The high temperature hit just 108 degrees, the first day Phoenix enjoyed a sub-110-degree high since June 29 when it was 108.
The record streak of 31 straight days of 110+ degree temperatures has ended. The high temperature at Phoenix Sky Harbor Airport reached 108 degrees this afternoon, which is only 2 degrees above normal. #azwx pic.twitter.com/qeuD2iFoLr
— NWS Phoenix (@NWSPhoenix) August 1, 2023
The longest 110-degree streak in Phoenix history
If it felt like the heat was more unrelenting than normal over the last month, it was warranted.
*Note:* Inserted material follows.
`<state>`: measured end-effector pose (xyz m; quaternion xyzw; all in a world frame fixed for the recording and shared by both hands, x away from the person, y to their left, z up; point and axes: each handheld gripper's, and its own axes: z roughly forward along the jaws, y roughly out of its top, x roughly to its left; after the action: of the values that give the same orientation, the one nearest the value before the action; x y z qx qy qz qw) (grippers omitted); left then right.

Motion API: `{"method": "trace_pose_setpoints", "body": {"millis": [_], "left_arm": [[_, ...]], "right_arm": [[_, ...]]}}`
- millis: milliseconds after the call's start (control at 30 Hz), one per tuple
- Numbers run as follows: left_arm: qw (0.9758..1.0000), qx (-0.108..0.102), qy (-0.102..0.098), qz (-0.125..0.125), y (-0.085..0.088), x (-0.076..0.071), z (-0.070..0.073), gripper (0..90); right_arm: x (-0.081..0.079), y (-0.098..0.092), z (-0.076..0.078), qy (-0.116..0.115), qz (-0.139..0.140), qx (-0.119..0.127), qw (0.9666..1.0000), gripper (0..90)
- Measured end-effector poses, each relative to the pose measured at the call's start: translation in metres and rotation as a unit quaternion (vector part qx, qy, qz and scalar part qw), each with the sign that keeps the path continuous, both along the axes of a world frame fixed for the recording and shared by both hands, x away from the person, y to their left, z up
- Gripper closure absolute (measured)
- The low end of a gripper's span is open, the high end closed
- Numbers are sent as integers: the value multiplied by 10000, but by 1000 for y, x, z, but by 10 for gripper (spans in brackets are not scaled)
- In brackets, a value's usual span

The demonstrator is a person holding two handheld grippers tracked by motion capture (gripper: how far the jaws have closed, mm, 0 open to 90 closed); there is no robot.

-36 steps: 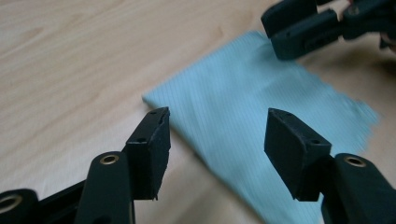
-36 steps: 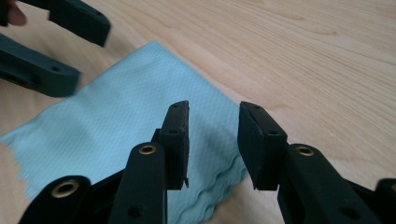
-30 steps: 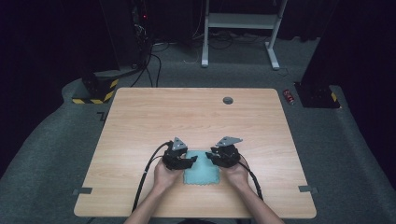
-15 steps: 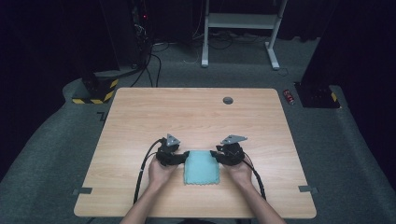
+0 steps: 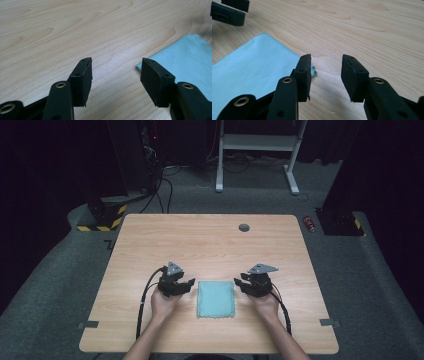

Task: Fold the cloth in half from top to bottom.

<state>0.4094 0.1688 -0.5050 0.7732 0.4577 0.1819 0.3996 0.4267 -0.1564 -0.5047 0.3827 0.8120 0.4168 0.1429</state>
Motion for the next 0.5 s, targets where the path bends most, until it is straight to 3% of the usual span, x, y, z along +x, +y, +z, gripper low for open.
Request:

Previously, Phoenix hit 110 degrees in 18 consecutive days in June 1974.
The new mark nearly doubled the record that stood for almost 50 years.
During the stretch, Phoenix reached 119 degrees three times. The city hadn’t seen temperatures that high since 2017.
Phoenix broke the record for most 115-degree days in a year during the stretch.
There have now been 17 days of reaching that temperature in 2023. The previous record of 14 days had only stood since 2020.
It wasn’t the only 115-degree streak that was reached during the record run.
Phoenix had six straight days of 115 degrees, tying a run in June 2021.
Several daily heat records were also broken during the stretch.
The hottest month in Phoenix history
July is going to be the hottest month in Phoenix history.
The average temperature for the month was 103 degrees as of Sunday, with only Monday’s total left to be recorded.
The hottest month in Phoenix was previously August 2020, when the average was 99.1 degrees.
Another big contributor to the likely new record is temperatures not dropping overnight.
Phoenix had seen morning lows in the 90s for a record 17 straight days before temperatures dropped into the 80s on the night of July 26 when the first true monsoon storm of the season hit.
The warmest low temperature in city history occurred on July 19 when it was 97 degrees.
Is cooler weather here to stay?
Highs are forecast to jump back to the 110s by Wednesday and remain there the rest of the week.
“It’s not going to last more than a couple of days, but I’m enjoying this break,” said Christine Bertaux, 76, who was cooling off Monday at a downtown day center for older people who are homeless.
August could be even hotter than July, Matthew Hirsch, a meteorologist with the National Weather Service in Phoenix, said.
He said there is a slightly higher chance of temperatures that are above normal in August and there’s an equal chance for the region to get more or less rain than average.
“Even though it’s going to be cooler than it has been, it’s still going to be warmer than normal. And the heat definitely can still affect a large portion of the population,” Hirsch said.
“So we’re still urging people to take the necessary precautions, such as remaining hydrated and limiting outdoor activity.”
The Associated Press contributed to this report.